PGVector Support for Custom Connection Object
Why are these changes needed?
This PR contains adding support for custom psycopg connections.
A user can define the connection object.
This is important because a connection object may have to be very custom for certain environments. We should allow the end user to specify the connection object for their environment.
Fix included for .gitattributes to commit certain files with lf line endings instead of crlf. (This was breaking bash scripts in the repo)
Fix included for psycopg[binary] dependency being installed for Windows and Mac, Linux can use the pure python implementation psycopg.
conn = psycopg.connect(conninfo=connection_string_encoded, autocommit=True)

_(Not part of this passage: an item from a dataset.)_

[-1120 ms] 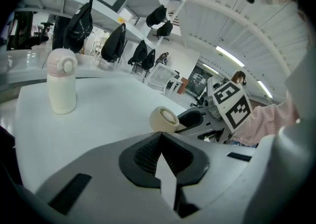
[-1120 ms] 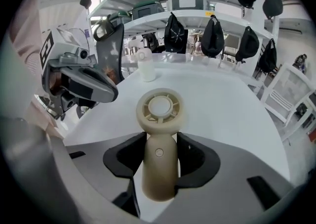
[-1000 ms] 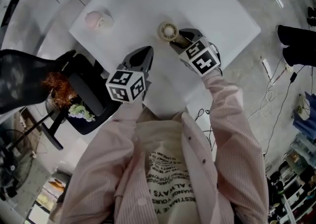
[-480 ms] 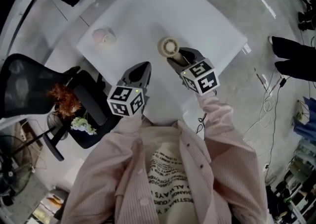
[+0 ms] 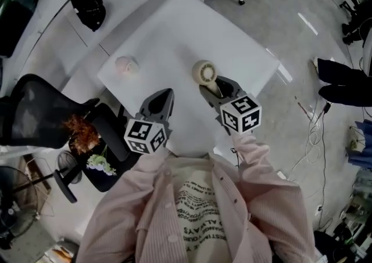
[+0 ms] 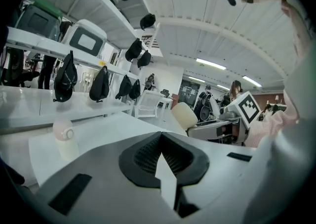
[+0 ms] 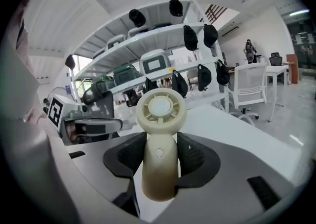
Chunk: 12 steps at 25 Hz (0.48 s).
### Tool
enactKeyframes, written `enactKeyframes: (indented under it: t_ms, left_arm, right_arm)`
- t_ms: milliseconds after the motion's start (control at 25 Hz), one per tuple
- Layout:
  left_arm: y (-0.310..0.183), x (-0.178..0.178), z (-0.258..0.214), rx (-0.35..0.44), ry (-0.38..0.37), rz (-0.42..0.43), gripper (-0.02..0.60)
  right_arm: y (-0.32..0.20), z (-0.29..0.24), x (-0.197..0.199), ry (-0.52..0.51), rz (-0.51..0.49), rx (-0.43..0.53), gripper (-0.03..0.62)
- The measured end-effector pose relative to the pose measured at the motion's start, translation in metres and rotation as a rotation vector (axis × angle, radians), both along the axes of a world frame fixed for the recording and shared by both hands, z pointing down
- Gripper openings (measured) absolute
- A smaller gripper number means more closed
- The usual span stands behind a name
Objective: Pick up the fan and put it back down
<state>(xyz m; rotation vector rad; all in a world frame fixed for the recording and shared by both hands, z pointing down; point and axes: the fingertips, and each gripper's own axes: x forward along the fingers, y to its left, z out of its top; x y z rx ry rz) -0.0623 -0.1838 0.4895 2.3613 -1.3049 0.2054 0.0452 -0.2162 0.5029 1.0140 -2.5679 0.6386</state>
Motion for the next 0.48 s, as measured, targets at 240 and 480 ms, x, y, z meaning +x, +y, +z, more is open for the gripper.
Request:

ragproxyagent = RetrieveUserProxyAgent(
name="ragproxyagent",
human_input_mode="NEVER",
max_consecutive_auto_reply=1,
retrieve_config={
"task": "code",
"docs_path": [
"https://raw.githubusercontent.com/microsoft/FLAML/main/website/docs/Examples/Integrate%20-%20Spark.md",
"https://raw.githubusercontent.com/microsoft/FLAML/main/website/docs/Research.md",
os.path.join(os.path.abspath(""), "..", "website", "docs"),
],
"custom_text_types": ["non-existent-type"],
"chunk_token_size": 2000,
"model": config_list[0]["model"],
"vector_db": "pgvector", # PGVector database
"db_config": {
"conn": conn
},
"get_or_create": True, # set to False if you don't want to reuse an existing collection
"overwrite": False, # set to True if you want to overwrite an existing collection
},
code_execution_config=False, # set to False if you don't want to execute the code
)
And pass that into the db_config for the retrieve agent.
This also contains a fix for the psycopg.connect() using the username field directly.
Related issue number
NA
Checks
- [x] I've included any doc changes needed for https://microsoft.github.io/autogen/. See https://microsoft.github.io/autogen/docs/Contribute#documentation to build and test documentation locally.
- [x] I've added tests (if relevant) corresponding to the changes introduced in this PR.
- [X] I've made sure all auto checks have passed.
- [X] I have tested all 3 forms of authentication using a new PGVector docker image
⚠️ GitGuardian has uncovered 8 secrets following the scan of your pull request.
Please consider investigating the findings and remediating the incidents. Failure to do so may lead to compromising the associated services or software components.
🔎 Detected hardcoded secrets in your pull request
| GitGuardian id | GitGuardian status | Secret | Commit | Filename | |
|---|---|---|---|---|---|
| 10493810 | Triggered | Generic Password | 8d19f65bccb3e45db4c0945f7cd8fad07eab2b6a | test/agentchat/contrib/vectordb/test_pgvectordb.py | View secret |
| 10493810 | Triggered | Generic Password | 4b7ba2bc336415aead979598247c6fd5ab7e2689 | notebook/agentchat_pgvector_RetrieveChat.ipynb | View secret |
| 10493810 | Triggered | Generic Password | 4b7ba2bc336415aead979598247c6fd5ab7e2689 | notebook/agentchat_pgvector_RetrieveChat.ipynb | View secret |
| 10493810 | Triggered | Generic Password | 4b7ba2bc336415aead979598247c6fd5ab7e2689 | notebook/agentchat_pgvector_RetrieveChat.ipynb | View secret |
| 10493810 | Triggered | Generic Password | fdbc3d5988b6f266ee5f96ba8c1cc8f23c8ee6e6 | test/agentchat/contrib/vectordb/test_pgvectordb.py | View secret |
| 10493810 | Triggered | Generic Password | 6e91d73def823664f1397da8692c2943bd9dd8c7 | notebook/agentchat_pgvector_RetrieveChat.ipynb | View secret |
| 10493810 | Triggered | Generic Password | 10e2c2e7cbb8089ebcd61e5c780074269691da69 | notebook/agentchat_pgvector_RetrieveChat.ipynb | View secret |
| 10493810 | Triggered | Generic Password | 10e2c2e7cbb8089ebcd61e5c780074269691da69 | notebook/agentchat_pgvector_RetrieveChat.ipynb | View secret |
🛠 Guidelines to remediate hardcoded secrets
- Understand the implications of revoking this secret by investigating where it is used in your code.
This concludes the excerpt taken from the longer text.